Infine, la scelta di riconvertire al biologico finisce spesso per condizionare il complesso delle strategie aziendali – dalla comunicazione al posizionamento di prodotto – tanto che molti la considerano un vero e proprio punto di svolta perché vengono ridefiniti gli obiettivi dell’impresa, la sua organizzazione e la struttura dei costi.
Come racconta Giovani Manetti in una delle interviste ad imprenditori che riportiamo in questo numero, gestire un’azienda vitivinicola con un approccio ed una metodologia Biologica non si traduce, necessariamente, in un aumento dei costi di gestione.
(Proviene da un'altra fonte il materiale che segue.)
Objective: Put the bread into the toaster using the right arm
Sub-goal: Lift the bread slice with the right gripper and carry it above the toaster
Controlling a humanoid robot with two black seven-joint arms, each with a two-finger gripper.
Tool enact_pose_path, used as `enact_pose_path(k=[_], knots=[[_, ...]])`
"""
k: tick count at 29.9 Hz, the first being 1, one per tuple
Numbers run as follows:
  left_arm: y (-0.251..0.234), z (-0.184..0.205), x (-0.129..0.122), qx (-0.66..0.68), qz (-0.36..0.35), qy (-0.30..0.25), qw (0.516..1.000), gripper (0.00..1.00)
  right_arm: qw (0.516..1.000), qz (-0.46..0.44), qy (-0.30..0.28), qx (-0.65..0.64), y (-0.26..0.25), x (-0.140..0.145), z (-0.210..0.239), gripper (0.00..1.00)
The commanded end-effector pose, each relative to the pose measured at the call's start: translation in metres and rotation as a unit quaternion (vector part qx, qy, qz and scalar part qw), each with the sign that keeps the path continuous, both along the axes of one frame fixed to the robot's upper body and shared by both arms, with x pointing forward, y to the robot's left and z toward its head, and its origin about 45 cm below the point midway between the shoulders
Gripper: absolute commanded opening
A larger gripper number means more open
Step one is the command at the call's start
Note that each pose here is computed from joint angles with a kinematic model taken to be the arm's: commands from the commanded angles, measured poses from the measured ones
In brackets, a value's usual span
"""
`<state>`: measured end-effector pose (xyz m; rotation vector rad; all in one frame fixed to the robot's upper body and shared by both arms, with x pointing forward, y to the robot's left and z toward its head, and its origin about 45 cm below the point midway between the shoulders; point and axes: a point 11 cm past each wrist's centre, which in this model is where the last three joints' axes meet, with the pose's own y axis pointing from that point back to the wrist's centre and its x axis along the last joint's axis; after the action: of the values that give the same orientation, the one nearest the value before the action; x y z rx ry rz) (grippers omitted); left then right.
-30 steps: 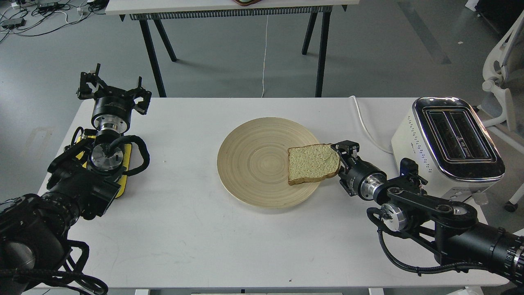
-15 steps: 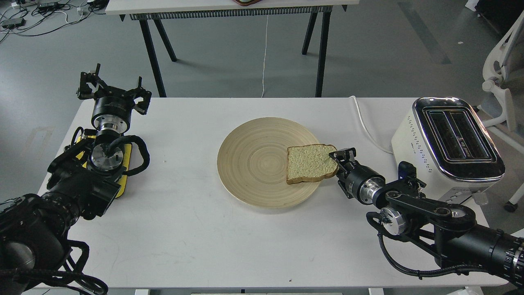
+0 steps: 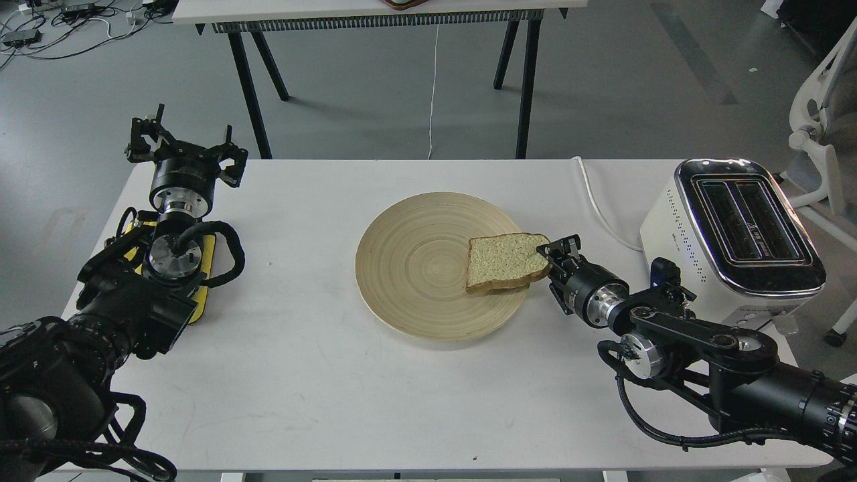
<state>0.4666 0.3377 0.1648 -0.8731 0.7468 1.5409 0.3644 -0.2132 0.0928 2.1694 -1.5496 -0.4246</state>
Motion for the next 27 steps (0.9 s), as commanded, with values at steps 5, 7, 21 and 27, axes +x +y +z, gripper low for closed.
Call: enact_pose_path(k=[5,7,21,27], knots=[[0.0,0.0,0.0,0.0,0.0,0.0,1.0,1.0,1.0,0.012,-0.027,0.007,0.01,0.016,0.022,0.18],[0.0,0.0,0.0,0.0,0.0,0.0,1.0,1.0,0.999,0.015,-0.034,0.008,0.012,0.02,0.028,0.18],[0.0,0.0,0.0,0.0,0.0,0.0,1.0,1.0,0.991,0.019,-0.132,0.004,-0.025,0.055,0.141,0.16],[0.0,0.0,0.0,0.0,0.0,0.0,1.0,1.0,0.981,0.003,-0.188,-0.049,-0.082,0.056,0.202,0.16]])
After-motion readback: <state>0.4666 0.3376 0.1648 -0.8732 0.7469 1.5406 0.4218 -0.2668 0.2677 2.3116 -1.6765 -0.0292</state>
Ciò che cambia è la sua ripartizione interna, che vede una riduzione dei costi legati agli input chimici ed un incremento del costo del lavoro, perché produrre bio implica tempestività nelle azioni e cura del dettaglio. L’esperienza consolidata nei settore vitivinicolo dimostra, peraltro, che i costi di produzione tendono a salire durante la fase di riconversione e declinano successivamente, fino ad allinearsi alla situazione precedente e, in molti casi, porsi anche al di sotto.

In linea generale un’azienda bio si muove perseguendo una serie di obiettivi che possiamo così schematizzare:
I. produrre alimenti con elevata qualità organolettica;
II. mantenere e migliorare i cicli biologici naturali della produzione agricola e dell’allevamento;
III. accrescere la fertilità del suolo e la biodiversità ambientale;
IV. ridurre progressivamente gli input energetici;
V. promuovere migliori condizioni di vita degli animali.

A questi obiettivi connaturati alla produzione biologica, vanno poi aggiunti quei fattori di ordine economico-gestionale ai quali abbiamo già accennato, come la ricerca di un nuovo posizionamento di mercato per prodotti di qualità più elevata, una nuova comunicazione, trasformazioni organizzative interne ed una più attenta gestione dei costi, fino ad arrivare al rinnovo delle attrezzature tecniche.
Infine non dobbiamo dimenticare che il successo del bio è stato determinato soprattutto dai consumatori, e sono questi ultimi che dobbiamo sempre porre al centro dell’attenzione. Chi decide di acquistare un prodotto bio, sia esso un uovo al supermercato o una bottiglia di vino in enoteca, generalmente lo identifica con un prodotto più salubre, più sostenibile per l’ambiente e socialmente più equo. Per questi motivi da un lato è fondamentale che gli siano date garanzie e certezze su quello che ha acquistato (la certificazione), dall’altro dobbiamo essere consapevoli che in un futuro molto prossimo la sola certificazione bio verrà considerata un requisito necessario ma non sufficiente, una sorta di punto di partenza oltre il quale si intravede un approccio al consumo che coniuga etica e benessere.